1/11(水)時点のBCI 5TC averageは$12,188となり、年末の最終営業日(12/23) から現在までに30% overの下落率となっております。

 世界的にリセッションへの警戒感/インフレ懸念を抱えております現在の軟弱な地合いの中、季節的にも現在は例年 各regionでの荷動きが停滞する閑散期ですので日々の下落は致し方なしかと思いますが、昨年の今頃と比較すれば足元の下落幅は穏やかにも感じられます。

昨年同時期の最安値は 2022/1/26につけた USD 6,000となっておりますので早めに旧正月入りする今年はどうなるのか?

 今現在、既に旧正月突入前の駆け込み的な需要が始まっていると見てよいのか、足元ではDampier出し, Itaguai出しの他、Mauritaniaから中国向けの鉄鉱石輸送にある程度動きが有り、来週の半ば頃まではある程度の需要が見込まれております。

///Panamax & Kamsarmax///

昨年12/16より下降トレンド入りし、現在(1/11)迄に13営業日続落のBPI 5TC average $10,137. とかろうじて$10,000台に乗っておりますが、日々の値幅推移から近々の下げ止まりは見えてこず$10,000を割り込みそうです。

しかしながら、足元のFFAは反転の兆しが見えてきており、旧正突入前のミニ駆け込み需要と共に来週は短期的な反転を迎えそうな気配です。

Physical面では、Atlantic, Pacificに差異は無く、両域共に主要ルートで需要低迷 船余りの状況。
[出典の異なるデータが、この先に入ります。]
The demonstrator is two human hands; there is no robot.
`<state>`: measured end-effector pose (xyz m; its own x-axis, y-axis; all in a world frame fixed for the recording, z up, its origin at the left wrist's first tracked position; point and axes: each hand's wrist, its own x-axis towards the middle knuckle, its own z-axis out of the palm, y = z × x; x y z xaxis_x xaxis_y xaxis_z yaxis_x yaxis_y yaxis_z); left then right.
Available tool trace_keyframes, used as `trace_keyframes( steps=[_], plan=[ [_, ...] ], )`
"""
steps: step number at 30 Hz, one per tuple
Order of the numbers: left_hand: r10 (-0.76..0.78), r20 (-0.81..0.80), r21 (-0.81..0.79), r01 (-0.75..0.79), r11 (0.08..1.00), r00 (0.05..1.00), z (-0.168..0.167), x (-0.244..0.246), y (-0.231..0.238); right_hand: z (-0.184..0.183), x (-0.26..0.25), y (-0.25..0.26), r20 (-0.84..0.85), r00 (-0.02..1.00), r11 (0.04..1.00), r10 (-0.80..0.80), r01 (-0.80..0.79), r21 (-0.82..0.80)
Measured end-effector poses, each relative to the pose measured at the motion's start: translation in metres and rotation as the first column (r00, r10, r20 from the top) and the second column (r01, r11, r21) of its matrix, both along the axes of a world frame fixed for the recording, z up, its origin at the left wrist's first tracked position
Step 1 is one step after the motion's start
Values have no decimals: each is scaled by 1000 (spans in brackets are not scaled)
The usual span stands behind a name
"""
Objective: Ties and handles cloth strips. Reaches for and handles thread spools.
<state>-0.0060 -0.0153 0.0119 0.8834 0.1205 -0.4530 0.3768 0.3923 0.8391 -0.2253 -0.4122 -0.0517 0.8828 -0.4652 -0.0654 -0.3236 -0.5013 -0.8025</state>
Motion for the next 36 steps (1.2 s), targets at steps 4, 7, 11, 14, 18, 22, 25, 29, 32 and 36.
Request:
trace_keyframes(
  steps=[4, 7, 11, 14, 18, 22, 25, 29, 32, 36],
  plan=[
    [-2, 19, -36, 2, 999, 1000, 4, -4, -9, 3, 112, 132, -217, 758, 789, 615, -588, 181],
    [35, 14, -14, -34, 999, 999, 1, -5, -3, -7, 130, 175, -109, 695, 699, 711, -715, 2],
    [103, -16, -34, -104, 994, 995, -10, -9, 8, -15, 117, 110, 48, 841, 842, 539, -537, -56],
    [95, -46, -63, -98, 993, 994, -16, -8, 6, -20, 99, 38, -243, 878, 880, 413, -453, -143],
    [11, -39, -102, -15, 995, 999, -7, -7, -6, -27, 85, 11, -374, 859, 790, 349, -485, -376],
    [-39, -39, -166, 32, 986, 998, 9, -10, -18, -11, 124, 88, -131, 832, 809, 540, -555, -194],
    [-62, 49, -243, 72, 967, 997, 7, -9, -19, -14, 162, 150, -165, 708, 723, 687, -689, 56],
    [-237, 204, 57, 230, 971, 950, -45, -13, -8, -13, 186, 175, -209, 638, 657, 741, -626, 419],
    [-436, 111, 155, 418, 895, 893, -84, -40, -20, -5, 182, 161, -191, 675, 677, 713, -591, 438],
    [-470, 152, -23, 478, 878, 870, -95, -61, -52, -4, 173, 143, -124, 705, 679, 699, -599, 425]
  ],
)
昨年末より先ずPacificが需要減少し、南米東岸へ向けてのバラスターが増加、その結果 現在は南米東岸トレードの大半はAPSベースでの成約となっております。

 このような状況下で今後の好材料を強いてピックアップすれば、
今後も輸入量の伸びが期待されるギニアからのボーキサイト輸出の一定需要の存在がございます。
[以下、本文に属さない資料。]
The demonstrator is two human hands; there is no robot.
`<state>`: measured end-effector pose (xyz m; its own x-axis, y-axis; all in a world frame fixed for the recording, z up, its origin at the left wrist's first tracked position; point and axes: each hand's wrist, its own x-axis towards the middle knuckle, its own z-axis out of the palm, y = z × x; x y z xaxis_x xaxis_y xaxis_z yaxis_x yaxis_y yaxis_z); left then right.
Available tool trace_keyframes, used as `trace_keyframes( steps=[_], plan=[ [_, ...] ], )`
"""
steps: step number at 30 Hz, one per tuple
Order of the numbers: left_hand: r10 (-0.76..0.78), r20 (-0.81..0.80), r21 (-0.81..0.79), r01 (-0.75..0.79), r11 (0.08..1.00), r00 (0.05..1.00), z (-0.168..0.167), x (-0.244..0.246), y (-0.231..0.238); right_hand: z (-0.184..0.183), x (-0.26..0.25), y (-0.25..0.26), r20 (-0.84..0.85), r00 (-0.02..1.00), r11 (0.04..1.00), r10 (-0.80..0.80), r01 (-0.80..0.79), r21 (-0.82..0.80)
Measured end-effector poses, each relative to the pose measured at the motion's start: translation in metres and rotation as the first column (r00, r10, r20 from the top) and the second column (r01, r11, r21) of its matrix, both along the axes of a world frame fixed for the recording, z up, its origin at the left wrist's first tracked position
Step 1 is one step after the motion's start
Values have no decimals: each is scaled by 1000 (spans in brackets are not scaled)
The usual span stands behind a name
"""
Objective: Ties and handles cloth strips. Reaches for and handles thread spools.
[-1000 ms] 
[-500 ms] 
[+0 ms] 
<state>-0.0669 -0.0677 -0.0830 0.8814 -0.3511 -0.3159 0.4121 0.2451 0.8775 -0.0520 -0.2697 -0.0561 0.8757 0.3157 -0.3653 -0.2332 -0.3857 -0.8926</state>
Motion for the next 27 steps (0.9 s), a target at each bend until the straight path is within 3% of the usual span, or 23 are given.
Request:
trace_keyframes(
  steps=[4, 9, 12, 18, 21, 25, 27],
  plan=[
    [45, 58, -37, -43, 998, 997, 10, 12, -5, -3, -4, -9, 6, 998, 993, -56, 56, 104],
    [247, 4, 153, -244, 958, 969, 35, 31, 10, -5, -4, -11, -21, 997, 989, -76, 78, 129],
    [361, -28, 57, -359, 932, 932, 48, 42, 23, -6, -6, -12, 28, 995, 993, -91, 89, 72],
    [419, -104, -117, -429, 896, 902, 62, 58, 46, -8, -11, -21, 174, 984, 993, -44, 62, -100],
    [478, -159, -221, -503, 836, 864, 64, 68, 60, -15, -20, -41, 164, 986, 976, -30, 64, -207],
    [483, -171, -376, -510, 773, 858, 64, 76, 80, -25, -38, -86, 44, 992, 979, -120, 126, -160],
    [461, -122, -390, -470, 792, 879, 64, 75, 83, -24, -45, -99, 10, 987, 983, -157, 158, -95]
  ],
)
 今後の注目ポイントの一つ、///中国の豪州炭輸入について///
2020年に非公式に禁輸措置が取られてきた豪州炭について、
先週 中国政府は国内電力会社3社と鉄鋼メーカー1社に対し再開を許可した模様です。

中国はエネルギー安全保障確保の必要性が高まる中、豪州炭の輸入を徐々に再開し、国内鉱山会社に増産を促していく方針。対ロシア制裁の影響による価格高騰に加え、中国の石炭需要は2023年に前年比で2%増加すると見込まれており、中国国内電力の約6割は石炭火力となりますので燃料炭確保に注力しております。 

しかしながら、今のところは豪州炭中国向け輸送量に目立った増加は無く、中国としては引き続き安価なロシア炭の購入、ネシア炭という選択肢を持っている為、急いで値の張る豪州の高品位炭を購入する必要は無いようです。
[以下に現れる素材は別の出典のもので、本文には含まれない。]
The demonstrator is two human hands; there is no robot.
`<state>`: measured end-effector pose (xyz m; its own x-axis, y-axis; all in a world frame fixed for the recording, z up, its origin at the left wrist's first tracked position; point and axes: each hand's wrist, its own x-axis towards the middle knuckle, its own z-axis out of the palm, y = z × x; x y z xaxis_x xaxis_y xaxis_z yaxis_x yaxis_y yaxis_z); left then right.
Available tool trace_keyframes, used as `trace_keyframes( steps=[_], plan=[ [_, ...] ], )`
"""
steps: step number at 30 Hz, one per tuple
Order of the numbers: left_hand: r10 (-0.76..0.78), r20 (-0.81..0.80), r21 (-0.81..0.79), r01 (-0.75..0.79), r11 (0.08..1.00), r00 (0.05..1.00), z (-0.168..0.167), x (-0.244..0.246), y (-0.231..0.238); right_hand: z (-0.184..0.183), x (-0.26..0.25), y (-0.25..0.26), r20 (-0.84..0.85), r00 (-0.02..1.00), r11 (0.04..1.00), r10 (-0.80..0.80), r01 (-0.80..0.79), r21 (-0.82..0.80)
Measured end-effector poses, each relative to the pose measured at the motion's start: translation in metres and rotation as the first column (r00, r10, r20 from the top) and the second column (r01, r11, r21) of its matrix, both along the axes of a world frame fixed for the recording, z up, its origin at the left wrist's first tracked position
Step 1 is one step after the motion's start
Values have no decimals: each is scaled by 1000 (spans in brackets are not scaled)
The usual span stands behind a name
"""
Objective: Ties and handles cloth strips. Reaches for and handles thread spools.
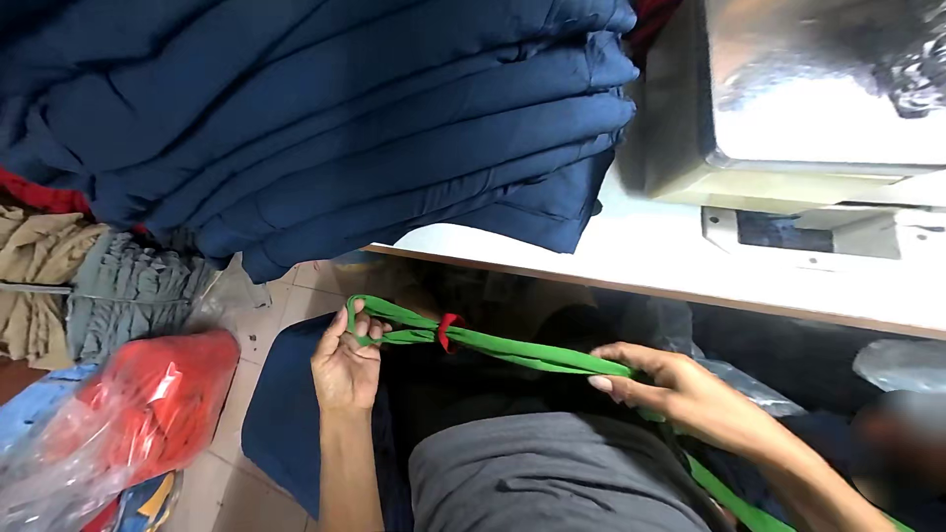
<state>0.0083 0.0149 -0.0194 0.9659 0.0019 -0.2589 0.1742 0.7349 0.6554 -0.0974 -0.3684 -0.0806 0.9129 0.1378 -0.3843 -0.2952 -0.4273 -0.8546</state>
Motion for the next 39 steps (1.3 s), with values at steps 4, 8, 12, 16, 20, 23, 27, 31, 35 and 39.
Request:
trace_keyframes(
  steps=[4, 8, 12, 16, 20, 23, 27, 31, 35, 39],
  plan=[
    [-221, 123, 123, 206, 971, 968, -3, -9, -13, 21, -3, 16, 121, 992, 999, -23, 27, -36],
    [-302, 162, 160, 276, 948, 940, -1, -9, -18, 42, 5, 39, 216, 976, 998, 9, 5, -67],
    [-391, 181, 109, 377, 920, 902, 4, -11, -14, 54, 15, 49, 308, 948, 985, 86, -35, -167],
    [-541, 39, 281, 511, 812, 840, 12, -22, -35, 66, 27, 70, 298, 932, 972, 209, -163, -171],
    [-720, -10, 344, 678, 649, 694, 15, -30, -60, 68, 38, 92, 323, 908, 960, 268, -222, -172],
    [-770, -106, 447, 722, 528, 629, 19, -32, -70, 69, 42, 97, 287, 923, 965, 256, -227, -133],
    [-753, -156, 843, 483, 236, 640, 15, -33, -76, 72, 41, 98, 173, 960, 975, 222, -215, -57],
    [-696, -154, 987, 134, -83, 701, 17, -40, -87, 71, 38, 111, 171, 978, 966, 119, -75, -246],
    [-595, -112, 991, 132, -10, 796, 15, -43, -78, 59, 35, 111, 300, 954, 941, -4, 104, -321],
    [-535, 203, 733, 235, 638, 820, -6, -47, -43, 48, 26, 99, 359, 927, 906, -104, 238, -351]
  ],
)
今後中国の経済活動再開が進むにつれ徐々に豪州炭輸送も増加していくといったところでしょうか。

///Supramax & Handy///

BSI 10TC average は1/11現在で13営業日続落の$8,387.
週明けにやや下げ幅を縮める瞬間が有り$9,000付近での抵抗を期待しましたが未だ下げ止まりは見えず。

クリスマス休暇から年末年始、その後旧正月突入とシーズン的には全体的に需要/物流が停滞する時期にて、現在のシナリオは想定内ですがやきもきする展開が続いております。

 AtlanticではUSG発に一定量の荷動きがございますが、North AtlanticからのTonnage流入により下向きの圧力増加。Pacificではネシア炭の中国/インド/台湾等 各direction向けの輸送が散見されますが、域内のTonnage積み上がりを消化しきれず。旧正月突入前に瞬間的な需要増加があるのか、注目です。

BHSI 7TC averageは 昨年12/8以降19営業日続落のBHSI 7TC average $9,380.
兄弟船型Supraと比較すれば日々の下げ幅は縮小傾向ながら、Atlantic/Pacific両域共に需要少なく反転の兆しはまだ見えてこず。

Atlanticで南米東岸出しのTransAtlantic tradeが踏ん張っているようですが抵抗虚しくという状況。来週中頃までの需要増加に期待です。

FFAが先に反発してからのSpotレートの追従、旧正突入前に若干の抵抗ありながらもトレンドに変化は無く、旧正明け以降 どう動いてくるか?といったところかと思われます。